Member of the Newfoundland House of Assembly for St. John's East
- In office November 6, 1889 – July 25, 1890 Serving with Jeremiah Halleran and Thomas J. Murphy
- Preceded by: Michael J. O'Mara Robert J. Parsons Jr.
- Succeeded by: James P. Fox Lawrence O. Furlong
- In office November 6, 1882 – October 31, 1885 Serving with Robert J. Kent and Robert J. Parsons Jr.
- Preceded by: Michael J. O'Mara
- Succeeded by: Michael J. O'Mara Ambrose Shea
- In office November 8, 1873 – November 9, 1878 Serving with Robert J. Kent and Robert J. Parsons Sr.
- Preceded by: James Jordan William P. Walsh
- Succeeded by: Michael J. O'Mara Robert J. Parsons Jr.

Personal details
- Born: c. 1818 St. John's, Newfoundland Colony
- Died: July 25, 1890 (aged 71–72) St. John's, Newfoundland Colony
- Party: Anti-Confederation (1873–1874) Liberal (1874–1878, 1889–1890) Conservative (1882–1885)
- Spouse(s): Catherine (m. ?–1864) Bessie Furlong ​(m. 1866⁠–⁠1868)​
- Children: 2
- Occupation: Pharmacist

= John Joseph Dearin =

Newfoundland politician (1818–1890)

John Joseph Dearin (c. 1818 – July 25, 1890) was a pharmacist and politician in Newfoundland. He represented St. John's East in the Newfoundland and Labrador House of Assembly from 1873 to 1878, from 1882 to 1885 and from 1889 to 1890.

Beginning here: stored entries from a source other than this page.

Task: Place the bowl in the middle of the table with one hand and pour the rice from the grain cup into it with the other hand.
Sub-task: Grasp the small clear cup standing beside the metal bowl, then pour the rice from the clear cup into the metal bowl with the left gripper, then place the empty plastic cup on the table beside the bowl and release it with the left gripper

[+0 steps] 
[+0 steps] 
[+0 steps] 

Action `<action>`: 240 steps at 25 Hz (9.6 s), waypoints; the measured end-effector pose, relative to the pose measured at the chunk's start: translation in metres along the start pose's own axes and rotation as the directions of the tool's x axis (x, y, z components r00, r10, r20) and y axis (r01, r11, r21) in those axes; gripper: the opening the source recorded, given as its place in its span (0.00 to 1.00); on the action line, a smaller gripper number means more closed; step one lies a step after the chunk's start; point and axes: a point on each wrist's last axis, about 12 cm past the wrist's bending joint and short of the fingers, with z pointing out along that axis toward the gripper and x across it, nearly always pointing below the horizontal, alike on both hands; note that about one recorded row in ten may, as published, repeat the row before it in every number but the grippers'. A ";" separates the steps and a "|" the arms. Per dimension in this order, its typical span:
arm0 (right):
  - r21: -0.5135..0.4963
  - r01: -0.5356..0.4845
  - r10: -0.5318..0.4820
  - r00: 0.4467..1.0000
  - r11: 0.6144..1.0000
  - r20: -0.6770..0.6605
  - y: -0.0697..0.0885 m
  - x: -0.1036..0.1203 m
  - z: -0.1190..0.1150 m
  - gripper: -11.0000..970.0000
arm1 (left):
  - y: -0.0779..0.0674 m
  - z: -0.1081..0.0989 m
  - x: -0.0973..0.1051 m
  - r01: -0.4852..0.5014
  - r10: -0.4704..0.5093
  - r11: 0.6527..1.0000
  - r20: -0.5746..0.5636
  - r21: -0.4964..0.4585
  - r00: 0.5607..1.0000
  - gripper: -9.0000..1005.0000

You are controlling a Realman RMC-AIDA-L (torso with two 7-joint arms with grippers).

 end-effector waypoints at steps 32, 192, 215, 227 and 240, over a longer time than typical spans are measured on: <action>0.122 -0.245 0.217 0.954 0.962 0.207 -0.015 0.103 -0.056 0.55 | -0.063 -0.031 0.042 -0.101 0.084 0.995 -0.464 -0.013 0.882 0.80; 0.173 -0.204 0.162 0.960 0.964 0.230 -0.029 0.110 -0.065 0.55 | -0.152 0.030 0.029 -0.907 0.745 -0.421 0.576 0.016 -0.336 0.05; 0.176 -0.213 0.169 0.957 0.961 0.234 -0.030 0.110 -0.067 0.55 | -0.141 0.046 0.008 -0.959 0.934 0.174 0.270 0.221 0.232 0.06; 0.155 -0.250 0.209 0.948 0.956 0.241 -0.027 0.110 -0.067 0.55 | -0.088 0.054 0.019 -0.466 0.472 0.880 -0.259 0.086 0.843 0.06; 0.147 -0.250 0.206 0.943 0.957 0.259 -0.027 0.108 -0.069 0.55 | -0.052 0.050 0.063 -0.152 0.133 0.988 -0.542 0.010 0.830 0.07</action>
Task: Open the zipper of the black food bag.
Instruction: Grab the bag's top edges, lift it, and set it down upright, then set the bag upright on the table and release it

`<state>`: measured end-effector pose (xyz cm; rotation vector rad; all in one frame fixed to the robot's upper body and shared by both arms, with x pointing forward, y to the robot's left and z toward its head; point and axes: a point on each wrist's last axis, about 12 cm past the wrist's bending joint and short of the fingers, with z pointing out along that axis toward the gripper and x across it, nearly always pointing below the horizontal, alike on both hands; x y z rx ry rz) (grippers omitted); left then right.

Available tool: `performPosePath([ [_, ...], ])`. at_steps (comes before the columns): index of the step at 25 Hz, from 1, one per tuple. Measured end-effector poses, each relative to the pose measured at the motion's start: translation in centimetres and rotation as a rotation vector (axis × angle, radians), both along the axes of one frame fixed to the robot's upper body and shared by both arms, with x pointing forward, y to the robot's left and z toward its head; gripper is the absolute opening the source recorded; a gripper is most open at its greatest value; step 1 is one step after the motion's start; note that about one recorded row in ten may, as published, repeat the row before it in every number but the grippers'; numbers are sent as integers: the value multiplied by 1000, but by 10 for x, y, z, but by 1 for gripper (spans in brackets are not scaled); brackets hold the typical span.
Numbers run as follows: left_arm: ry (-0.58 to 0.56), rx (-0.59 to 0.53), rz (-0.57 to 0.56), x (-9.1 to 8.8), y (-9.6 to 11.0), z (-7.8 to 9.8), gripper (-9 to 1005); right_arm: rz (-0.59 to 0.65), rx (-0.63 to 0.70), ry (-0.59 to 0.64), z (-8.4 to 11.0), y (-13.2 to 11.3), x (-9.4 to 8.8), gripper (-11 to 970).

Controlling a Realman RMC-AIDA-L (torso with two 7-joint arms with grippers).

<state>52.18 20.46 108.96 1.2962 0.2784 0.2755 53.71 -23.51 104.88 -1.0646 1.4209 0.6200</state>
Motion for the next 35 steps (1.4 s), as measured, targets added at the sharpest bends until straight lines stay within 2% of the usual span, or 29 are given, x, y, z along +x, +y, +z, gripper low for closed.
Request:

He was born in St. John's, the son of William Dearin and Elizabeth King. Dearin apprenticed with a pharmacist in St. John's and then worked in Harbour Grace. He returned to St. John's where he opened an apothecary shop with his brother in the 1840s. Dearin also practised as a dentist. He opposed union with Canada and was a prominent proponent of the Newfoundland Railway. He was defeated when he ran for reelection in 1878 and 1885. Dearin died in office in St. John's in 1890.